- _INSTRUCTIONS FOR THE TASK_:
Determine how many lines in the material hold the string "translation", then reply with that number only.

:: SUPPLIED ENTRIES

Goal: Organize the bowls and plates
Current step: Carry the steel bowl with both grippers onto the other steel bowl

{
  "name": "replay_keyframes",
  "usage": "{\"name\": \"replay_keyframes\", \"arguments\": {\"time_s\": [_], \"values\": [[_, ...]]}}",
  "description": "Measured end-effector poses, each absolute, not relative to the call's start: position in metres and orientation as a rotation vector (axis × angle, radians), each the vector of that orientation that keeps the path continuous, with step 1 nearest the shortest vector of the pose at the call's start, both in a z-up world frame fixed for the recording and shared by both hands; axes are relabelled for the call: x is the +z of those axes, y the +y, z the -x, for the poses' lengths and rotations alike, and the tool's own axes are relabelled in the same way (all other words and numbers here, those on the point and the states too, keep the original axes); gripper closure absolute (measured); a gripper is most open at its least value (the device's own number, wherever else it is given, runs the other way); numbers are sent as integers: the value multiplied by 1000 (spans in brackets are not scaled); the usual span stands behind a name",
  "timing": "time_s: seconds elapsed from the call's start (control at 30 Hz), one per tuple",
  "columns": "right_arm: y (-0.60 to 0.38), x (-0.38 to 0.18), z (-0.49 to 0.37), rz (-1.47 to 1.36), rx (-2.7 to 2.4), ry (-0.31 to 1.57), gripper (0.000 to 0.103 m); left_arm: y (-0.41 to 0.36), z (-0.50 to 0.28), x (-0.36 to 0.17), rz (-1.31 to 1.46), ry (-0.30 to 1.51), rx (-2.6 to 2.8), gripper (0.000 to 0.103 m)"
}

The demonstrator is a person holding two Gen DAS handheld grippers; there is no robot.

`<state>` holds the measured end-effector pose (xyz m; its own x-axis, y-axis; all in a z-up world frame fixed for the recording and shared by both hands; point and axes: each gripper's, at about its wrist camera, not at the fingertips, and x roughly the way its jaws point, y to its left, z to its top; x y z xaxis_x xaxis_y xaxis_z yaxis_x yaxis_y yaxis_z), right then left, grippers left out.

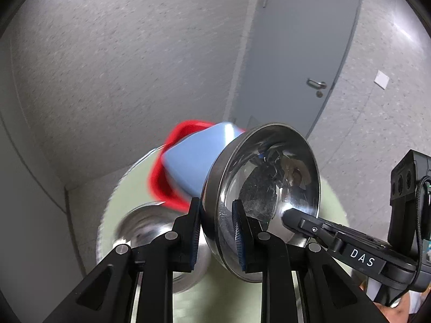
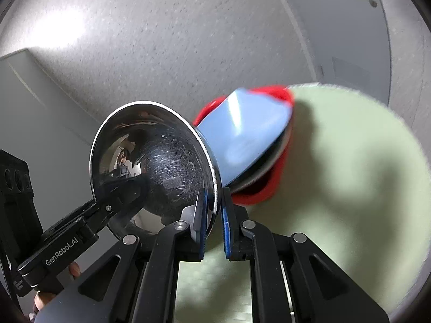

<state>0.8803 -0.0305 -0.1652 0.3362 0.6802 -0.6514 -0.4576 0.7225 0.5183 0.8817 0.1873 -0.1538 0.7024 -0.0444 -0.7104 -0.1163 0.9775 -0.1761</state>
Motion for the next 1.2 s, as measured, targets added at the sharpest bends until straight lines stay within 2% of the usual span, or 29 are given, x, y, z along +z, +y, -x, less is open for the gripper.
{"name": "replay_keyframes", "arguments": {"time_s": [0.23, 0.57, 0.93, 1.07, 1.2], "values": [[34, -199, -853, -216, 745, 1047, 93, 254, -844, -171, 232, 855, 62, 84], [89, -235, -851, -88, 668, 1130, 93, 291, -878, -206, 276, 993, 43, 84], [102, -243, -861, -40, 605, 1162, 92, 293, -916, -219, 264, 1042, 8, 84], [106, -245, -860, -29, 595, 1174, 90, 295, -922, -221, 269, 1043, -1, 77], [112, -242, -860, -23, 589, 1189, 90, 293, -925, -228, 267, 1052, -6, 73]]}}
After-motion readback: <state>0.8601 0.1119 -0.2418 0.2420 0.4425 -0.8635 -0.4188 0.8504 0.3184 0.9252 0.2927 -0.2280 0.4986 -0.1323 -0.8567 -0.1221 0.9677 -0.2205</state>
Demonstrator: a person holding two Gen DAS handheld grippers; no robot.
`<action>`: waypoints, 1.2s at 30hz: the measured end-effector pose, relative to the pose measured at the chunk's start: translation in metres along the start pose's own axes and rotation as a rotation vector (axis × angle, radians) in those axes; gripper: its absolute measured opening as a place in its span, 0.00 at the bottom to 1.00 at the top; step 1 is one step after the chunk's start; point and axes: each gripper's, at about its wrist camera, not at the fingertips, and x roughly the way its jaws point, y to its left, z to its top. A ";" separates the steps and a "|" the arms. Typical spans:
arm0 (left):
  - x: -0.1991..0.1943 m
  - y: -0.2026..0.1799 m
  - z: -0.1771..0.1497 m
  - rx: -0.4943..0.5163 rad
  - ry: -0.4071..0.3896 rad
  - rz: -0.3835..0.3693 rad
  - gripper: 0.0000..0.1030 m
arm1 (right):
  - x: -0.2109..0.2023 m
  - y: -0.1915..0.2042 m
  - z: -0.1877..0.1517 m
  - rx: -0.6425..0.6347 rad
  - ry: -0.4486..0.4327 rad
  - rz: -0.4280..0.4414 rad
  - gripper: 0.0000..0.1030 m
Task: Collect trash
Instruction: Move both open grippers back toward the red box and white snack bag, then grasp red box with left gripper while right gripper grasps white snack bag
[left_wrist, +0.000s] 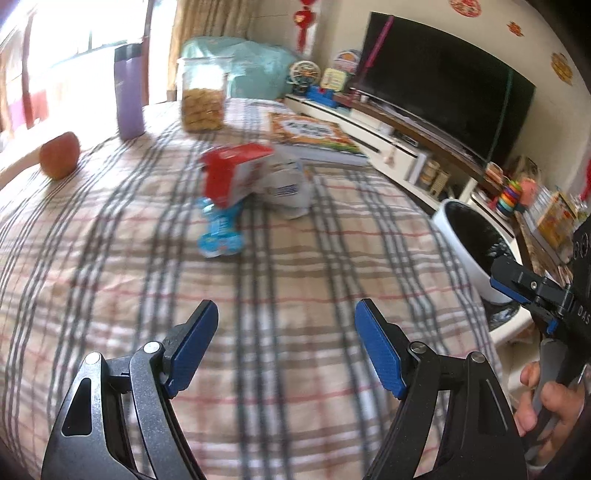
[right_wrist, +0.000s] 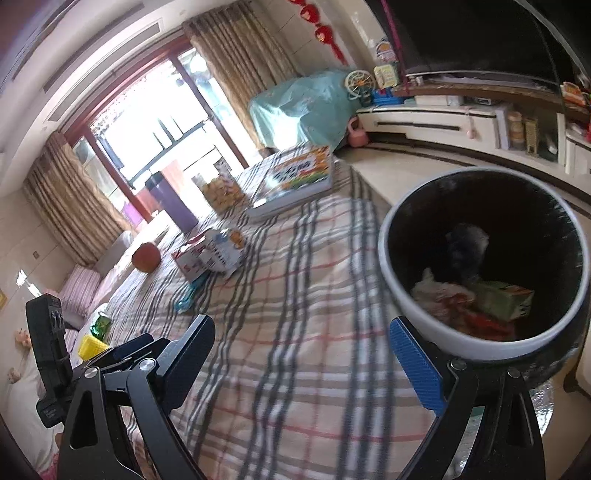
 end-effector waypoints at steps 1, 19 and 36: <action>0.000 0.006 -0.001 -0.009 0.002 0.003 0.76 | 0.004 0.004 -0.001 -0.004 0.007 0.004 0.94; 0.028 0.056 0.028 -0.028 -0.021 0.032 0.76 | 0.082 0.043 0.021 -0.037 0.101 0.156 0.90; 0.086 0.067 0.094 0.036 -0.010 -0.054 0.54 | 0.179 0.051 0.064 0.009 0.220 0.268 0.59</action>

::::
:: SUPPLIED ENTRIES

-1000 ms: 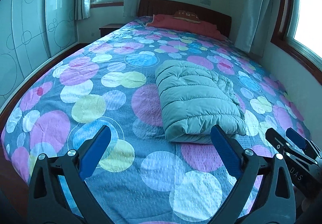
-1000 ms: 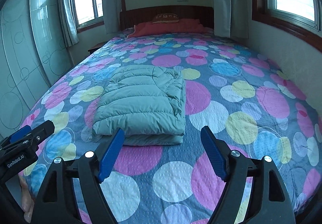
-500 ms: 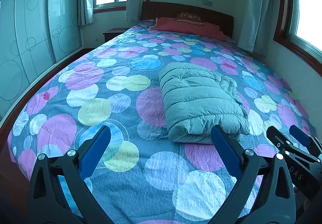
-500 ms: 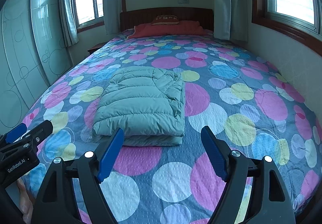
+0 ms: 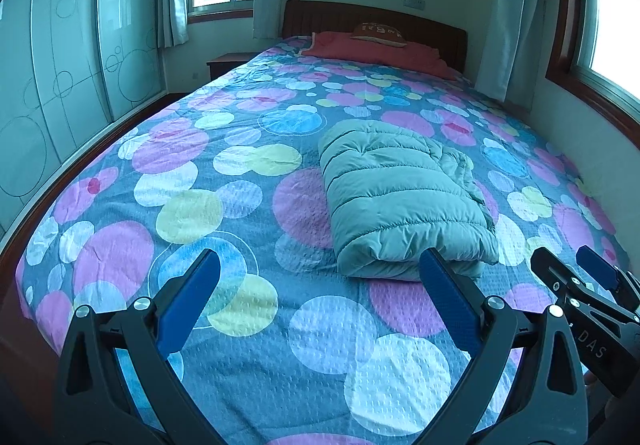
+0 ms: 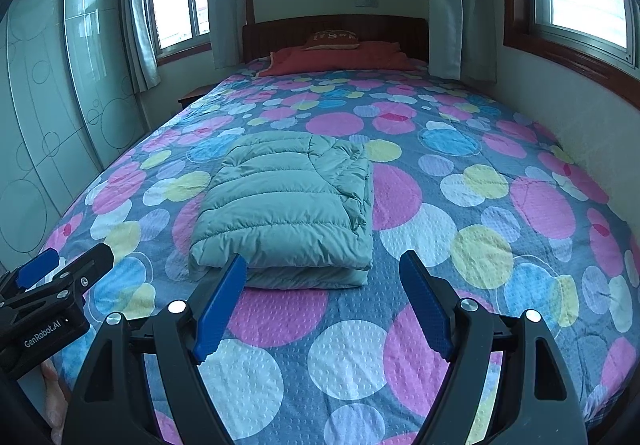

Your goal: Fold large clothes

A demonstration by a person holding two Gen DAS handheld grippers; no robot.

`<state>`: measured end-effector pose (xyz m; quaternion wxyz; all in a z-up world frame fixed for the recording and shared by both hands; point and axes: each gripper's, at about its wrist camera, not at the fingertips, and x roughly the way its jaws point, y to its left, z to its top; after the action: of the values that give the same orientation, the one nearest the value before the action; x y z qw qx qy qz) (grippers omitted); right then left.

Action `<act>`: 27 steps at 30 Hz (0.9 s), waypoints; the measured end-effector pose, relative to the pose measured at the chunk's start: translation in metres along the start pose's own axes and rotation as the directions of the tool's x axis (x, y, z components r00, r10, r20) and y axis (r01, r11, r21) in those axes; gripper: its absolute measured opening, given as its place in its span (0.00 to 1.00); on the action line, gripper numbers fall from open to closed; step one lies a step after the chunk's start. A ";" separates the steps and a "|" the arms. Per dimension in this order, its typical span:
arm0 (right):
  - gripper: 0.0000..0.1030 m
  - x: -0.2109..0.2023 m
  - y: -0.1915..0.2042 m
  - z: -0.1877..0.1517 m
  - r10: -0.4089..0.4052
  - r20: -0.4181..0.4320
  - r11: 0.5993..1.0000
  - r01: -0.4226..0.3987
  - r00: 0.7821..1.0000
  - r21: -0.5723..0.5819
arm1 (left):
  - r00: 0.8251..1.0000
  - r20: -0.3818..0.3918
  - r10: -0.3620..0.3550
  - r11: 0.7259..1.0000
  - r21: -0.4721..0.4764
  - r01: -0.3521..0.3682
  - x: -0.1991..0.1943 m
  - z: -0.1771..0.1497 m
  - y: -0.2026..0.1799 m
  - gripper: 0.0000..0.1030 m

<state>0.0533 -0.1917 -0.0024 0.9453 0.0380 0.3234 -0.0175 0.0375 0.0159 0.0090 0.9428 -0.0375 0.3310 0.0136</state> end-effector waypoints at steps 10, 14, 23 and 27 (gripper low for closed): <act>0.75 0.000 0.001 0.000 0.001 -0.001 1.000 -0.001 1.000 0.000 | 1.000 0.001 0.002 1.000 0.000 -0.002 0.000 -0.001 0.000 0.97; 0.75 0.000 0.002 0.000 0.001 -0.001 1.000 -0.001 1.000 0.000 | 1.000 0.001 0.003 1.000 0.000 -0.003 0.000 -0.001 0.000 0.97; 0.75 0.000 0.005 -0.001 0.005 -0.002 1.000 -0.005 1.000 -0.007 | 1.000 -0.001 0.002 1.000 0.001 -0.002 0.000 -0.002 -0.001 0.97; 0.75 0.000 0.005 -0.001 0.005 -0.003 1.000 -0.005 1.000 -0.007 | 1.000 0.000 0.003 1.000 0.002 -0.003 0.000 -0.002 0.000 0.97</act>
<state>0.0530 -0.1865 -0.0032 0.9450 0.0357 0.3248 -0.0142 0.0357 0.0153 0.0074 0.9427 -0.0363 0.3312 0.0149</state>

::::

- _WRITTEN SOLUTION_:
2